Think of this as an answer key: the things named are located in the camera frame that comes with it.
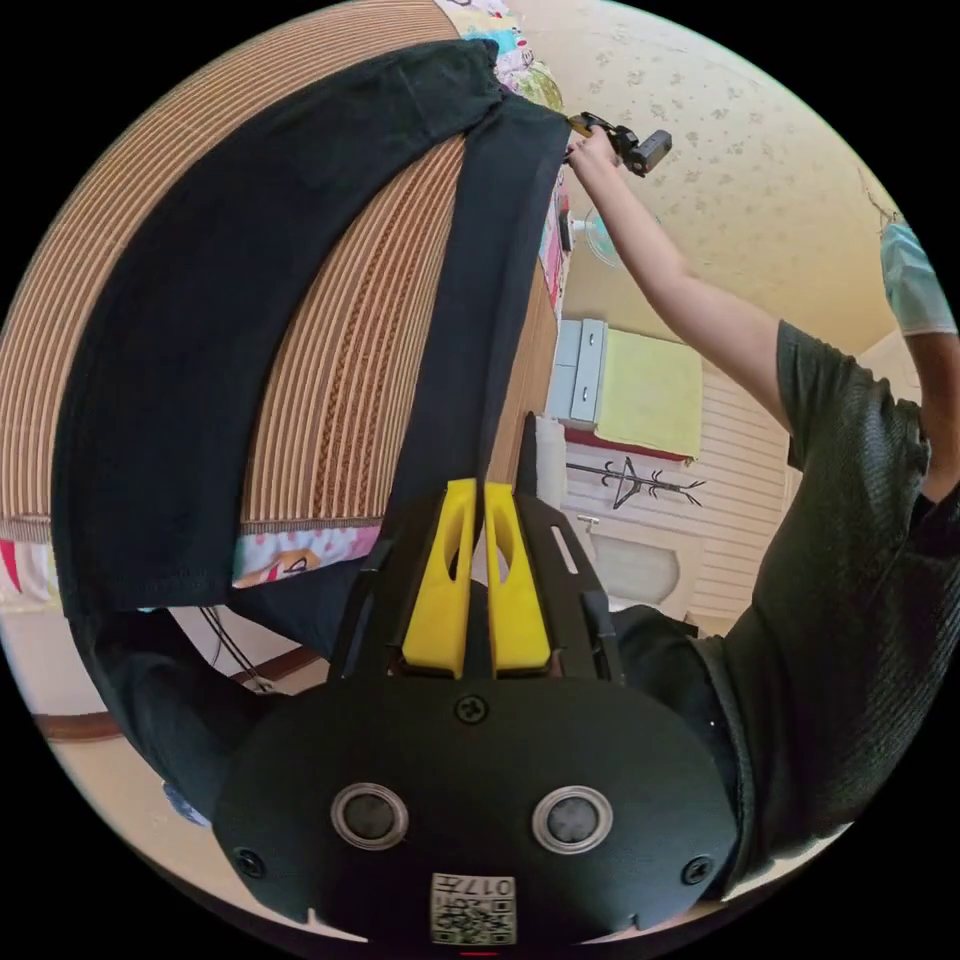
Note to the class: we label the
----------
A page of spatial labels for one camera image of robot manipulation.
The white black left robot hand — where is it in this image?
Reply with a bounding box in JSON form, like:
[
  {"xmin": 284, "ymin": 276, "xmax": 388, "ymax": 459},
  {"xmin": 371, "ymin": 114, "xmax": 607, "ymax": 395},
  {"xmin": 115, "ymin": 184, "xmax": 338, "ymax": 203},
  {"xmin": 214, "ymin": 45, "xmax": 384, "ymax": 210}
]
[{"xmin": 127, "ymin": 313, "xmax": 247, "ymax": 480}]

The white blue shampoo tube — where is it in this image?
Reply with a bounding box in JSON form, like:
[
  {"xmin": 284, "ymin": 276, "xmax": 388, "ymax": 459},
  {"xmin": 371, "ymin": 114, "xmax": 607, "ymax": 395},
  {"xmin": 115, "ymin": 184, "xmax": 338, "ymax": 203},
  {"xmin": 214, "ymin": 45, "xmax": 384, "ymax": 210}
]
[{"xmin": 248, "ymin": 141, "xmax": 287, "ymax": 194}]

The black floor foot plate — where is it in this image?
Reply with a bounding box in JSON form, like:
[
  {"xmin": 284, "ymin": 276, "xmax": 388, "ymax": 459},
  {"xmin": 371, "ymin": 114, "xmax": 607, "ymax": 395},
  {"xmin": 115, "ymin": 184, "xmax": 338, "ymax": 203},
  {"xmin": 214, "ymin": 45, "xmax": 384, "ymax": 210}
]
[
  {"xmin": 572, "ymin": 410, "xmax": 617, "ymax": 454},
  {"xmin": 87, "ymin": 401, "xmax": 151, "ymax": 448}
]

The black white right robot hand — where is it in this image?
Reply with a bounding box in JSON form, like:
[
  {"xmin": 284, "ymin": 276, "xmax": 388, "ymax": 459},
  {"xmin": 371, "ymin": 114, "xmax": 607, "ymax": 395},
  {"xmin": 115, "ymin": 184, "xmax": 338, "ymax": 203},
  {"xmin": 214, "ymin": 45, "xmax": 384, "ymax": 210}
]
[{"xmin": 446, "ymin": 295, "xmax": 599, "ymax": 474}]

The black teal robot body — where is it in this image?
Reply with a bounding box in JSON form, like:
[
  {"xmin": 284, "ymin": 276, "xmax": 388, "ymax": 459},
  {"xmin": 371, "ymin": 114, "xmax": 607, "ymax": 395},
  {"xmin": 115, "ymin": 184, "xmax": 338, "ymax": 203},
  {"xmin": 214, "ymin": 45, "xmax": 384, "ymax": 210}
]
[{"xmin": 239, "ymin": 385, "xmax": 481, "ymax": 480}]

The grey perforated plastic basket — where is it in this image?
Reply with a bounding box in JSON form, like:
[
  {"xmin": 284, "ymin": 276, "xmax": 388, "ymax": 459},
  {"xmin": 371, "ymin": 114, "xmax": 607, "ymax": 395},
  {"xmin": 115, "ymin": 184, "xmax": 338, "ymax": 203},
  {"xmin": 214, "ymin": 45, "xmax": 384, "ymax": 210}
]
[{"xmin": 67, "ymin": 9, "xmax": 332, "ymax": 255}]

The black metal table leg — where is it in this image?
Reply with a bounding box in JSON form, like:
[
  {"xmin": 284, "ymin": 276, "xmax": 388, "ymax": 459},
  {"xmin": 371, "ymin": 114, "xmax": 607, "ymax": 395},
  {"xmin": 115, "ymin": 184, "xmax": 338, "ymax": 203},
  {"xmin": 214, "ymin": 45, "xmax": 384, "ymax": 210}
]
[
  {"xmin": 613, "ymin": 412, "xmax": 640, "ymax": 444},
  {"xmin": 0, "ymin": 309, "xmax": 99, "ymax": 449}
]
----------
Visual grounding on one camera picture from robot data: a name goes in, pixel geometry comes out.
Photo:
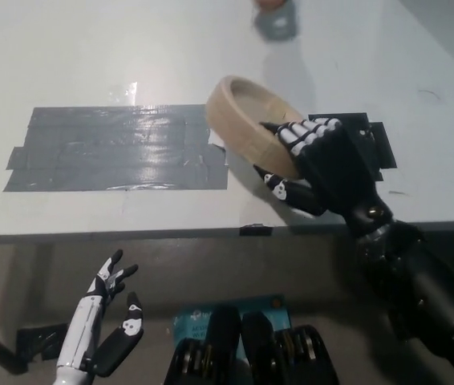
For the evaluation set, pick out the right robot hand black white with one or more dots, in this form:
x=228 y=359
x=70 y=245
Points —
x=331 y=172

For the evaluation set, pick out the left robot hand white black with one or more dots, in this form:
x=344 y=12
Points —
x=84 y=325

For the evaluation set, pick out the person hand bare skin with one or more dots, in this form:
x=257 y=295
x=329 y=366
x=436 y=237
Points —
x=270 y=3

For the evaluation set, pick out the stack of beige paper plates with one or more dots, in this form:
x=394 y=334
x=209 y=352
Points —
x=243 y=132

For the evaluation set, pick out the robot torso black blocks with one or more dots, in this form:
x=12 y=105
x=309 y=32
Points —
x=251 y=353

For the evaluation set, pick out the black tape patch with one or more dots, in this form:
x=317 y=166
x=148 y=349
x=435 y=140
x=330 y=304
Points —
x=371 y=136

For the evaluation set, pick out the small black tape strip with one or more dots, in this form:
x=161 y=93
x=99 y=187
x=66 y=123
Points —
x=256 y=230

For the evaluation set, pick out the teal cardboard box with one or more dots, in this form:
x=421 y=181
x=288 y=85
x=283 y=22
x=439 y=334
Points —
----------
» WHAT THIS TASK INVOLVES: Lines of the listing above that contain the word "robot" must all be copied.

» RESULT:
A page of spatial labels for one camera image of robot manipulation.
The white black left robot hand — where is it in this image?
The black white right robot hand — where is it in this image?
The black teal robot body — where is it in this image?
Visual grounding on one camera picture from robot data: a name goes in, pixel geometry comes out.
For the evaluation set, pick out the right robot hand black white with one or more dots, in this form:
For the evaluation set, pick out the left robot hand white black with one or more dots, in this form:
For the evaluation set, pick out the robot torso black blocks with one or more dots, in this form:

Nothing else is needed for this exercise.